1.0 CAN problems

djlegge · Oct 20th 2010

Hi,
I am trying to get the CAN bus working with the new version. We had it working with version 0.2. This is what I have done.

Code

copied buildroot-2010.08/target/device/f+s/addons/lib/modules/2.6.28.6/modules.dep to /lib/modules/2.6.28 on picomod
modprobe spi_s3c
modprobe can
modprobe mcp251x
ip link set can0 type can bitrate 100000
ip link set can0 up

ifconfig shows that the can interface is up and receiving packets, however when trying to open a socket using the can_rx example program, I get

Code

# ./can_rx can0
Error during creating socket

In fact, can_rx.c would not compile because PF_CAN was not defined. I had to copy the definition of PF_CAN from the 0.2 version of can_rx.c (which is the only difference) to make it compile.
It seems that the new version expects this to be defined in <linux/socket.h> (/usr/local/arm/4.3.1-eabi-armv6/usr/include/linux/socket.h) but this is conditional on

Code

#if defined(__KERNEL__) || !defined(__GLIBC__) || (__GLIBC__ < 2)

which equates to false.
I am a little confused - can you help ? Thanks.

djlegge · Oct 21st 2010

It seems the following is missing from the readme.txt :

Code

modprobe can-raw

Then you can open the socket.

djlegge · Oct 21st 2010

I think there are some problems with the CAN on 1.0.
Now I can open a socket with the can_rx test program (hacked to define PF_CAN as 29 otherwise it doesn't compile), and receive data - I changed the filter mask back to 0 like in version 0.2 and made it loop forever reading the socket.
The problem is that after a while, CAN just locks up. No more packets are received (or can be transmitted).
ifconfig shows no more packets received but :

Code

ip link set can0 down
ip link set can0 up txqueuelen 1000 type can bitrate 100001

gets it working again, at least for a while.
Sometimes it works for a few hundred packets, sometimes just a couple.
With version 0.2, I found that setting the baudrate to 100000 didn't work at all - I had to use 100001 (or 99999, 100002...) then it worked fine. It would appear that the MCP2515 is configured incorrectly at 100000bps.
This issue remains with the new version but is not a problem for me however the interface just stopping is certainly is...
Has any body had the CAN reliably receiving packets with this version of the driver ?
From the socketcan mailing lists, it looks like the MCP251x driver is a bit of a work in progress and has been updated since 2.6.33.
Before I go looking at the driver source code, has anyone got any ideas ?

robin48gx · Oct 22nd 2010

Hi

I have modified, for an experiment the drivers/net/can/mcp251x.c
file to use bitsettings closer to the ones we use in our product.
(ie.e SAM == 1 and a slightly larger phase2 segment)

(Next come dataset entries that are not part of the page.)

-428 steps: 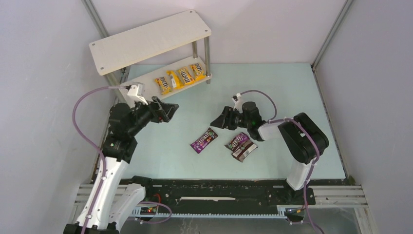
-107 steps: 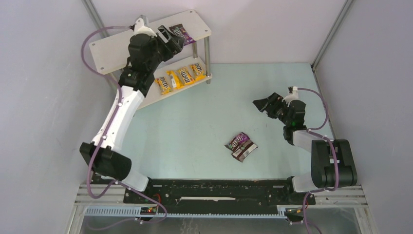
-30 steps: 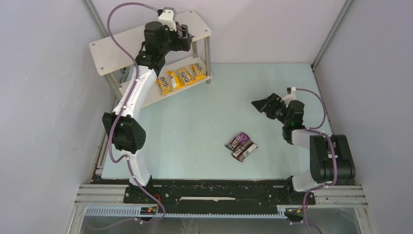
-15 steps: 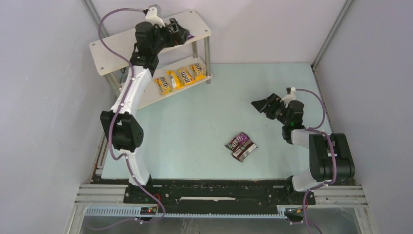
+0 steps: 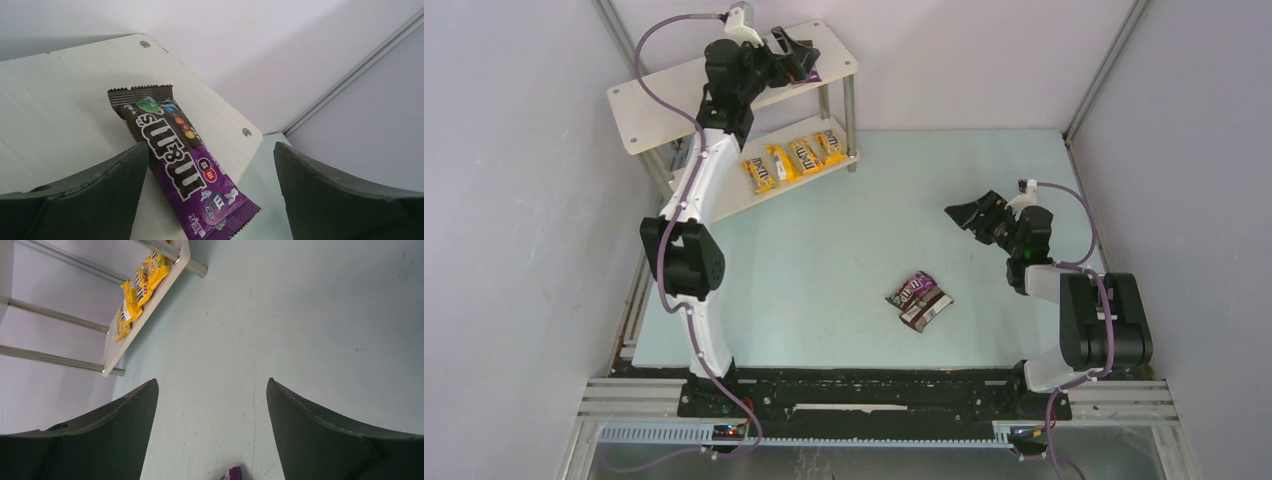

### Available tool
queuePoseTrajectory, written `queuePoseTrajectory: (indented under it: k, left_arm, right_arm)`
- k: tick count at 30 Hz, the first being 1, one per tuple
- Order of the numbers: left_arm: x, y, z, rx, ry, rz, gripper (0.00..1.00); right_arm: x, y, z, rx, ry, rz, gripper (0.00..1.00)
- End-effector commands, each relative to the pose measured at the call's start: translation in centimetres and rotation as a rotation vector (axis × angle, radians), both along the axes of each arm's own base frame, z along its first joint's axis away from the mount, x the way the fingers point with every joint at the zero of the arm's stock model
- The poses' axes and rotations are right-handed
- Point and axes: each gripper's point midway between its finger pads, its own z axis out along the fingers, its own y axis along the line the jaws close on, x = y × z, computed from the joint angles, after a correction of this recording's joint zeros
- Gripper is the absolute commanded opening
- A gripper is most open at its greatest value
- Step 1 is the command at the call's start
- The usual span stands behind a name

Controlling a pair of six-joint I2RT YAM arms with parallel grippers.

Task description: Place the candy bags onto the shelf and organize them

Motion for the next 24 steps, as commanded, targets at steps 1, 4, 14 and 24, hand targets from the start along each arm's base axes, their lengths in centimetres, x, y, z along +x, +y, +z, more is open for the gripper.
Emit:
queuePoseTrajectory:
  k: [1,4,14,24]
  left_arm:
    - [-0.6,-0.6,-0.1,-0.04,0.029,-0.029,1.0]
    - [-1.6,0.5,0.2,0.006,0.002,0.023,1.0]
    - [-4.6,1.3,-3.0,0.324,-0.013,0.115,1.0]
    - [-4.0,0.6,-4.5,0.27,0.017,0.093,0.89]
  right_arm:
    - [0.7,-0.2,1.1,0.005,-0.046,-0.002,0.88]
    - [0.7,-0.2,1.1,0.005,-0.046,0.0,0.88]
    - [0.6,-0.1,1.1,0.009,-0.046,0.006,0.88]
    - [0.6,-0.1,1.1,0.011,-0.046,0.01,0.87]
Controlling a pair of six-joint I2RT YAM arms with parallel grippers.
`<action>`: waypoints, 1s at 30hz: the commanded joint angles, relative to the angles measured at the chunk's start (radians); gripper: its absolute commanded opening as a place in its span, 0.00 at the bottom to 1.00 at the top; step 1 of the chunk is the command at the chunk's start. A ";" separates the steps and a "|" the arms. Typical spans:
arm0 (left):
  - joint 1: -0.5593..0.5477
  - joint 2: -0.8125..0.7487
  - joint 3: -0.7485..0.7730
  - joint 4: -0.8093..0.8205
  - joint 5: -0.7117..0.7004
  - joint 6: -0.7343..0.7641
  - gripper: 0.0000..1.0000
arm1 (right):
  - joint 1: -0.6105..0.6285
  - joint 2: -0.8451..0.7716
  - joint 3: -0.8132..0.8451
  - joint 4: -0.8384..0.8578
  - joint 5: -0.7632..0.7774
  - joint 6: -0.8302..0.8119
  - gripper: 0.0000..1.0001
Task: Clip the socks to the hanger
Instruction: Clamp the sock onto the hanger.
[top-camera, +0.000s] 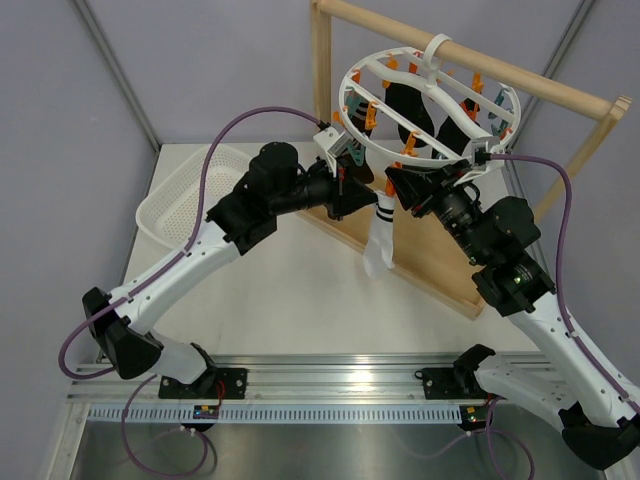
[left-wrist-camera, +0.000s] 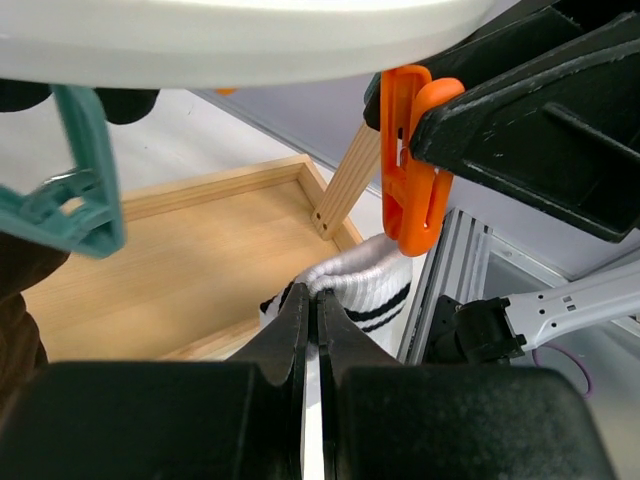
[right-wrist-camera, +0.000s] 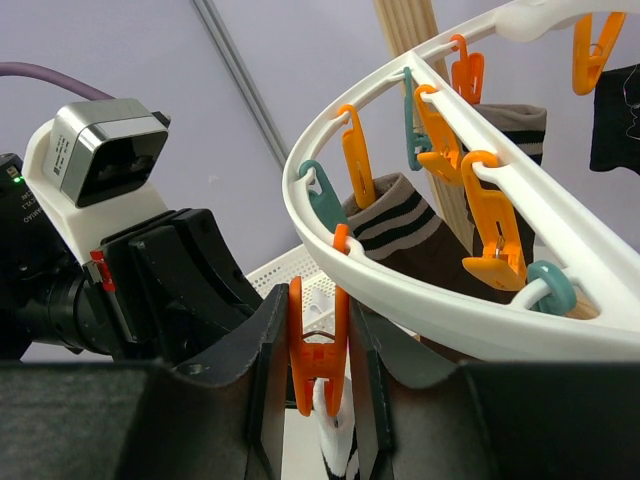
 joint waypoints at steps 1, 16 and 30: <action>-0.004 0.000 0.043 0.016 -0.010 0.017 0.00 | 0.008 0.001 0.039 -0.004 -0.030 -0.016 0.00; -0.011 0.007 0.055 0.016 0.014 0.014 0.00 | 0.008 0.001 0.029 -0.003 -0.037 -0.018 0.00; -0.010 0.043 0.147 0.008 -0.007 -0.021 0.00 | 0.008 -0.014 0.022 -0.018 -0.047 -0.013 0.00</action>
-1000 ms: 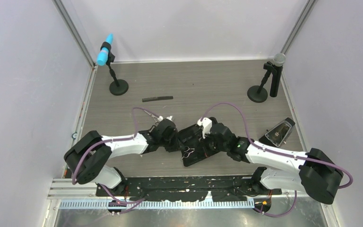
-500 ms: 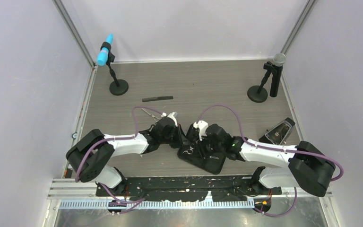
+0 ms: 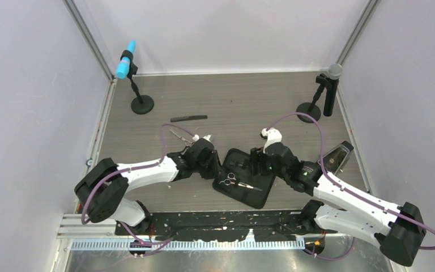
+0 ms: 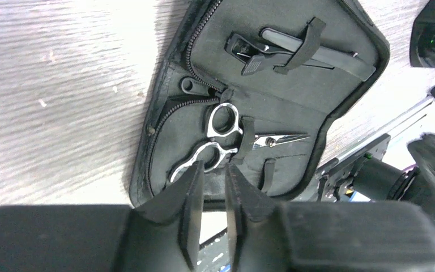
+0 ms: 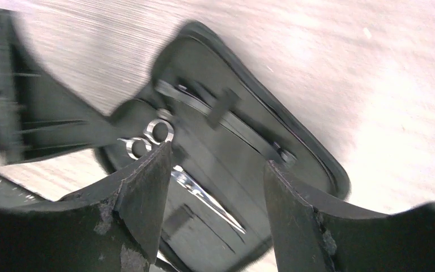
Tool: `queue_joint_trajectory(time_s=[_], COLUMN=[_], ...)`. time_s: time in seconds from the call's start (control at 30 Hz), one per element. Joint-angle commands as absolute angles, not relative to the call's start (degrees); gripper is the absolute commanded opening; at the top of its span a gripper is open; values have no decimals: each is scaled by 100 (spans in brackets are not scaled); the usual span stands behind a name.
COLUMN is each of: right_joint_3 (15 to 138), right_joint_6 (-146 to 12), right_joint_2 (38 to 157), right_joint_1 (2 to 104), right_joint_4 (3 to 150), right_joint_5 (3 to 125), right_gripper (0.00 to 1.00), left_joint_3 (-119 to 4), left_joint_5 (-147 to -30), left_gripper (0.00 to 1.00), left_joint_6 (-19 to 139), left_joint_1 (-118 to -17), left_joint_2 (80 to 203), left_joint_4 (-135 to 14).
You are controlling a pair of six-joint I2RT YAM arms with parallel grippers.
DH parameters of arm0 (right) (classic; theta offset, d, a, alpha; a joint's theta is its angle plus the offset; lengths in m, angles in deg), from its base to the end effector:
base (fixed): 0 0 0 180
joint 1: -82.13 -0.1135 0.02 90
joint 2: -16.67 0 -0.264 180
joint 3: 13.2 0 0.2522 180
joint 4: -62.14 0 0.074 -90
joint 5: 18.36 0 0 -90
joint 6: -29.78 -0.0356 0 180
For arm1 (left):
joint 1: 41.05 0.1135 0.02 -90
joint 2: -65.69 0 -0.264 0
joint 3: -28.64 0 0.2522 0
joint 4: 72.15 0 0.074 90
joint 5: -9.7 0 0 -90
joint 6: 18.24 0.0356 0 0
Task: Sort the hair-cutting tools
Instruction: Place the scissors in the hairdressing tool bag.
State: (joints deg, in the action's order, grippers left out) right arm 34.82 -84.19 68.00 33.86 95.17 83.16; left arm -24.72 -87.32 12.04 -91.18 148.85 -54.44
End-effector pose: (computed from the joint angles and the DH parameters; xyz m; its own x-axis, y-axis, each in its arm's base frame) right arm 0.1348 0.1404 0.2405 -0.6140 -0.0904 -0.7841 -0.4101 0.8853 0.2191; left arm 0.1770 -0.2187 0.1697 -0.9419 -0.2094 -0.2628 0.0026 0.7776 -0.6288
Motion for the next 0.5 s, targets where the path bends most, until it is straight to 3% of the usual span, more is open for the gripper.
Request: queue_joint_trajectory(time_s=[0.0, 0.13, 0.47], right_joint_3=[3247, 2826, 2480], right_joint_6=[-9563, -10171, -10011], right_joint_2=[6539, 6232, 6699], right_joint_1=[3536, 3618, 3963], right_joint_4=[10896, 11057, 10219], right_joint_5=[9099, 9098, 8837], right_gripper=[68, 68, 68], left_joint_3=[-2876, -3038, -3241], left_joint_5=[-8255, -8074, -8139], left_gripper=[29, 40, 53], left_joint_6=[1604, 1902, 2363], left_joint_1=[-9108, -9106, -8119], left_joint_2=[14334, 14296, 14340], left_joint_4=[-4598, -4065, -3581])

Am I right in assuming the clock on the MCP2515 on the picomod6 is 10MHz ??

My experimental mod behaves in the same way as the one in the build.
It works for 40 to 200 messages and then seems to hang.
Other devices on this can bus are still working
without interupption.

This makes me think there may be some kind of logic or buffer problem in the
net/can code

// MY MODS

static int mcp251x_do_set_bittiming(struct net_device *net)
{
struct mcp251x_priv *priv = netdev_priv(net);
struct can_bittiming *bt = &priv->can.bittiming;
struct spi_device *spi = priv->spi;

//mcp251x_write_reg(spi, CNF1, ((bt->sjw - 1) << CNF1_SJW_SHIFT) |
// (bt->brp - 1));
//mcp251x_write_reg(spi, CNF2, CNF2_BTLMODE |
// (priv->can.ctrlmode & CAN_CTRLMODE_3_SAMPLES ?
// CNF2_SAM : 0) |
// ((bt->phase_seg1 - 1) << CNF2_PS1_SHIFT) |
// (bt->prop_seg - 1));
//mcp251x_write_bits(spi, CNF3, CNF3_PHSEG2_MASK,
// (bt->phase_seg2 - 1));
//
mcp251x_write_reg(spi, CNF1, 0x04); // RPC 22OCT2010 FORCE 100bps
mcp251x_write_reg(spi, CNF2, 0xED); // with can bit style as ETC6000
mcp251x_write_reg(spi, CNF3, 0x06); // unit. Assume 10MHz Clock on picomod

dev_info(&spi->dev, "CNF: 0x%02x 0x%02x 0x%02x\n",
mcp251x_read_reg(spi, CNF1),
mcp251x_read_reg(spi, CNF2),
mcp251x_read_reg(spi, CNF3));

return 0;
}

robin48gx · Oct 22nd 2010

http://picasaweb.google.co.uk/…Album#5530815822531984162

OK the OSC to the MCP2515 is 20MHz.
Each sine wave is 50nS, so 1/50e-9 = 20,000,0000

Tosc == 50nS

to get a TQ of 500ns I need to divide the clock by ten.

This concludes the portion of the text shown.